:: Exercise ::
Each line of the data below from the one holding "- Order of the" to the one holding "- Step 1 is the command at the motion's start", inclusive, is to be reproduced exactly; no other line belongs in the answer.

_ _ _ _

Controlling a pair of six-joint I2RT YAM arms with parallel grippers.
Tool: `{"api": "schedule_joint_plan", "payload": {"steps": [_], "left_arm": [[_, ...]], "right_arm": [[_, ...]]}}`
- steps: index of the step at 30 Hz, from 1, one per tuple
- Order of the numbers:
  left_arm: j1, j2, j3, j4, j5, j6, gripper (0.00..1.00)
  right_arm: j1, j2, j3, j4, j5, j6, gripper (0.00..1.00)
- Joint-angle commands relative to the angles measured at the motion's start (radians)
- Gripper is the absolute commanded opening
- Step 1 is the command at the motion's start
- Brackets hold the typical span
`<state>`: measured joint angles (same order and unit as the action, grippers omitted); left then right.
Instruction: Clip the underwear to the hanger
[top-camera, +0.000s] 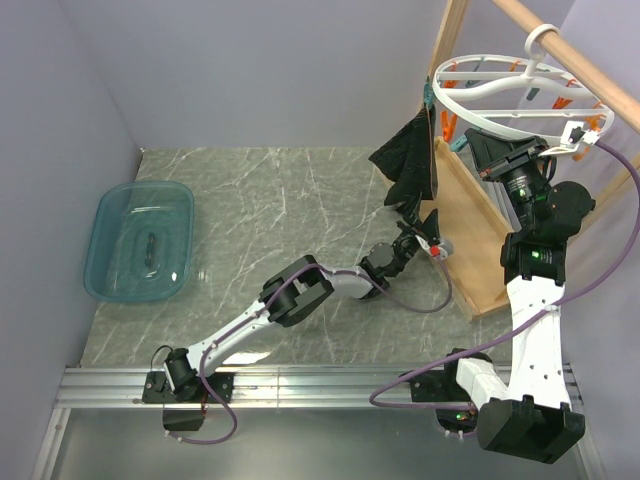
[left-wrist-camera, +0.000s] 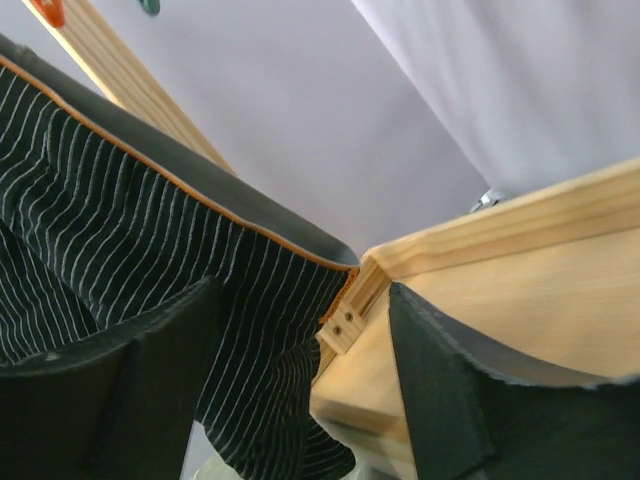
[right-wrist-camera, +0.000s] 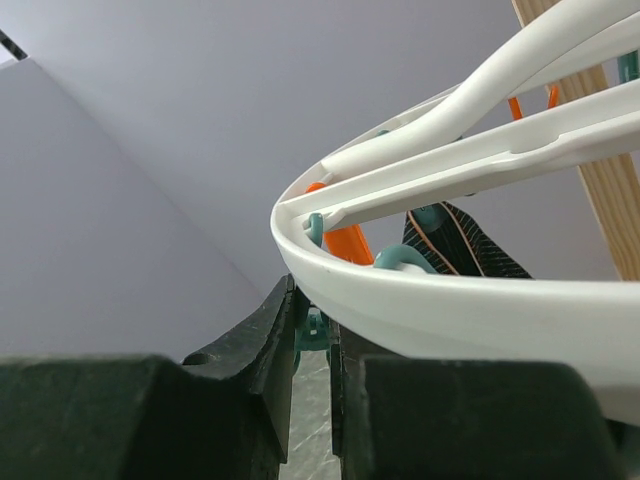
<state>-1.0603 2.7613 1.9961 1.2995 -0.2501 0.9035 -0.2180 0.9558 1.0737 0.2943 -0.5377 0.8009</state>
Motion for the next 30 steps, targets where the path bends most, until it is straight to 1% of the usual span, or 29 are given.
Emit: {"api": "schedule_joint_plan", "payload": {"steps": [1,4,6,8,9,10,12,15,18,19,21,22,24,25,27,28,30], "left_arm": [[0.016,0.011,0.049,0.188,-0.038,0.035,0.71],[0.031,0.009,0.07,0.192,-0.048,0.038,0.66],[0.037,0.006,0.079,0.195,-0.046,0.038,0.65],[0.046,0.008,0.095,0.201,-0.028,0.054,0.7],[0.048,0.011,0.104,0.201,-0.023,0.057,0.74],[0.054,0.021,0.116,0.198,-0.018,0.061,0.81],[0.06,0.037,0.153,0.181,-0.017,0.066,0.83],[0.065,0.047,0.182,0.159,-0.011,0.064,0.82],[0.071,0.06,0.211,0.147,-0.017,0.061,0.73],[0.072,0.06,0.214,0.15,-0.017,0.063,0.63],[0.074,0.046,0.205,0.158,-0.02,0.06,0.52],[0.074,0.037,0.175,0.173,-0.015,0.058,0.41],[0.074,-0.001,0.133,0.19,-0.003,0.051,0.29],[0.074,-0.014,0.1,0.196,0.002,0.046,0.21],[0.075,-0.04,0.079,0.213,0.0,0.032,0.14],[0.075,-0.048,0.058,0.222,0.003,0.031,0.05],[0.075,-0.071,0.034,0.259,0.014,0.028,0.0]], "right_arm": [[0.02,-0.02,0.026,0.028,-0.039,0.024,0.0],[0.022,-0.023,0.025,0.025,-0.042,0.026,0.0],[0.022,-0.023,0.025,0.022,-0.041,0.026,0.0],[0.025,-0.02,0.026,0.02,-0.044,0.024,0.0],[0.025,-0.02,0.026,0.02,-0.044,0.026,0.0],[0.025,-0.019,0.028,0.02,-0.042,0.027,0.0],[0.028,-0.02,0.028,0.02,-0.042,0.03,0.0],[0.026,-0.02,0.028,0.02,-0.042,0.034,0.0],[0.026,-0.022,0.026,0.022,-0.041,0.037,0.0],[0.026,-0.023,0.025,0.022,-0.041,0.038,0.0],[0.028,-0.022,0.023,0.022,-0.041,0.037,0.0],[0.028,-0.02,0.023,0.022,-0.041,0.037,0.0],[0.028,-0.017,0.025,0.023,-0.041,0.032,0.0],[0.029,-0.014,0.023,0.025,-0.039,0.031,0.0],[0.029,-0.012,0.02,0.029,-0.038,0.029,0.0],[0.029,-0.014,0.02,0.028,-0.036,0.029,0.0],[0.028,-0.012,0.019,0.029,-0.034,0.024,0.0]]}}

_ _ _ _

:: Answer below ::
- Order of the numbers:
  left_arm: j1, j2, j3, j4, j5, j6, gripper (0.00..1.00)
  right_arm: j1, j2, j3, j4, j5, j6, gripper (0.00..1.00)
- Joint-angle commands relative to the angles measured at the motion's start (radians)
- Gripper is the absolute commanded opening
- Step 1 is the command at the motion's start

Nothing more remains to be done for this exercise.